Outlook and Google Calendar Suck at Meetings

I want to talk for a moment about Outlook and Google Calendars, and how they suck for corporate business use.

Both products use an “event” model for creating calendar items – this make sense for actual events like birthday parties and appointments like visits to the doctor. When you go to create a calendar item, the starting questions are: WHEN is this event, and WHERE will it be?

But for business use, the use case is usually “we need to get these 5 people in a room to discuss something and make a decision”. The starting question is: WHO needs to attend, and what is the meeting LENGTH? There may be a day in mind, but the specific time and place are driven by when each attendee has available time, and when a meeting room is available.

Despite this being the primary model for most business meetings, I have never seen a tool take this approach for building meetings.

Here is how I would design the flow for this tool:

Inputs:  Attendees (+optional/required), meeting length, desired day

Data: Attendee availability, room availability, room size

Output: List of room/time pairs that would work for the meeting that day. Optionally, times that would work the previous or next business day (assuming the previous day is still in the future).

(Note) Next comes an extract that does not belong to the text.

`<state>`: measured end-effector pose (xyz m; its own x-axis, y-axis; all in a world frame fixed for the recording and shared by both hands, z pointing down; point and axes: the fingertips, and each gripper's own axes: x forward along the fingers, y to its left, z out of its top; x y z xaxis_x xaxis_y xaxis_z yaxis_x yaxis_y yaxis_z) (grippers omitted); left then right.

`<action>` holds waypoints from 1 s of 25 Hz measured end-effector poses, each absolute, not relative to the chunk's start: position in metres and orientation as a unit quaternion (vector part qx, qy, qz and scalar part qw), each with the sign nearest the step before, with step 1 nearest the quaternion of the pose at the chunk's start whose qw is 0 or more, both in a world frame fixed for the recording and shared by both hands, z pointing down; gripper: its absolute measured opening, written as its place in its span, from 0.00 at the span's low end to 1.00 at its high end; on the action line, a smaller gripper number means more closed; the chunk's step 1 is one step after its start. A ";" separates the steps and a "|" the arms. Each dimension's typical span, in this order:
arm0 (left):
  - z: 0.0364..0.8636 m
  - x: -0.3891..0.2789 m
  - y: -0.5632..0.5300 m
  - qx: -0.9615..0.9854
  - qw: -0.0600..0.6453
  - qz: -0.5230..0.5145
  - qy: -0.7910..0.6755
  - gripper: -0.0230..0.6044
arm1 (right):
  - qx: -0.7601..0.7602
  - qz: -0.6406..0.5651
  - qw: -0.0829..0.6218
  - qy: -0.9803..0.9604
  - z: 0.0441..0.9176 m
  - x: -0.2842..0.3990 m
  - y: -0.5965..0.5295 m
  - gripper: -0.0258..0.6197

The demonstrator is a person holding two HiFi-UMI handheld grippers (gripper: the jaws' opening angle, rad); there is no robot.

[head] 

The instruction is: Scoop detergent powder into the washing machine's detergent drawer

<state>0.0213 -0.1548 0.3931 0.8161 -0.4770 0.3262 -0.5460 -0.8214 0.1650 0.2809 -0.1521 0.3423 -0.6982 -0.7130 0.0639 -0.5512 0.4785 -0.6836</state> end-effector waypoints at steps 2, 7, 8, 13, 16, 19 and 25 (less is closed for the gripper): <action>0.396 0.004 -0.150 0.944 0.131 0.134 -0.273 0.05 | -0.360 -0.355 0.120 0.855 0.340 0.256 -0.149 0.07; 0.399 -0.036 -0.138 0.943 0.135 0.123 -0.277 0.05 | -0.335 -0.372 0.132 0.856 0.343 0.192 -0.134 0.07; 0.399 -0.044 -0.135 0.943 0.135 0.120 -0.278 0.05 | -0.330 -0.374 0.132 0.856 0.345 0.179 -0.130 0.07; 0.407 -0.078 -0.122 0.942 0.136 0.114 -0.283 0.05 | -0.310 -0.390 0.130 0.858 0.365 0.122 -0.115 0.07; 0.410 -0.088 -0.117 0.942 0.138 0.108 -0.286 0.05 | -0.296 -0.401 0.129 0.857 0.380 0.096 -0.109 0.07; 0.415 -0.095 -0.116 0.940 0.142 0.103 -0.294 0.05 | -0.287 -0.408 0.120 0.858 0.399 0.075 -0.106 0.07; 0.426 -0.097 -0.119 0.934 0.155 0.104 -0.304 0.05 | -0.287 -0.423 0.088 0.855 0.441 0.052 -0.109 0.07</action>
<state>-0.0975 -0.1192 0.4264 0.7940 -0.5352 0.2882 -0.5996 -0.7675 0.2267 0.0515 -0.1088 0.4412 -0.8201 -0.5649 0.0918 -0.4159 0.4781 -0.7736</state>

Action: User selects one of the returned time/place results, is prompted for meeting name/description and clicks “Create meeting”

Result: Meeting is created at the selected time with the room and attendees specified, using the provided name/description.

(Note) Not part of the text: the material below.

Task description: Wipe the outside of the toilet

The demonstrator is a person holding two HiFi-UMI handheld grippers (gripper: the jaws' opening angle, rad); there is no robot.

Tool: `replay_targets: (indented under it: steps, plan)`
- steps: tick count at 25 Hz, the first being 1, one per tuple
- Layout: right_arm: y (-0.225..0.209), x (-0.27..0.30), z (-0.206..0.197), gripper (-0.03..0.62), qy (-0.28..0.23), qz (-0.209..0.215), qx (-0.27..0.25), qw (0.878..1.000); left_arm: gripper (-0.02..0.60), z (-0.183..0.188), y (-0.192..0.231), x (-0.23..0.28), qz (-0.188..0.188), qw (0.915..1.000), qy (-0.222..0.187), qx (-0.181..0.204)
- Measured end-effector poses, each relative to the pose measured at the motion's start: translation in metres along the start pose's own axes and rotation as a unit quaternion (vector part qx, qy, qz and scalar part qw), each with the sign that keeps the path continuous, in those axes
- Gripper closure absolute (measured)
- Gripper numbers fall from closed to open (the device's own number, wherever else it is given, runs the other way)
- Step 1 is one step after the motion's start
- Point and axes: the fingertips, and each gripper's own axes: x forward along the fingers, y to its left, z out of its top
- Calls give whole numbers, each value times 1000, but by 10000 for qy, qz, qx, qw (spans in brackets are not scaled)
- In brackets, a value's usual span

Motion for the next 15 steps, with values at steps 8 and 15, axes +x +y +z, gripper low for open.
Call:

This flow would make much more sense for booking meetings in a corporate setting. The default event method is fine for actual events, or larger meetings where the meeting can happen without all attendees present (e.g. department quarterly meeting).

I’m tempted to give this a shot with the Google Calendar API, although a quick look appears to show the only method for checking if someone has a time free is to send a specific time range and get back a boolean, so there may be a lot of queries required to find a common time that works for everyone.

One approach might be to take the required attendee count, query for rooms available that day (filtered by working hours and no meetings from noon-1pm), then for the times rooms are available, query each attendee.

Results could be weighted, so if there are no times that would work for everyone, the count of free vs total attendees for a given time would be used for the sort, and could return with a “warning: X, Y and Z cannot attend at this time”.

Definitely something worth playing around with.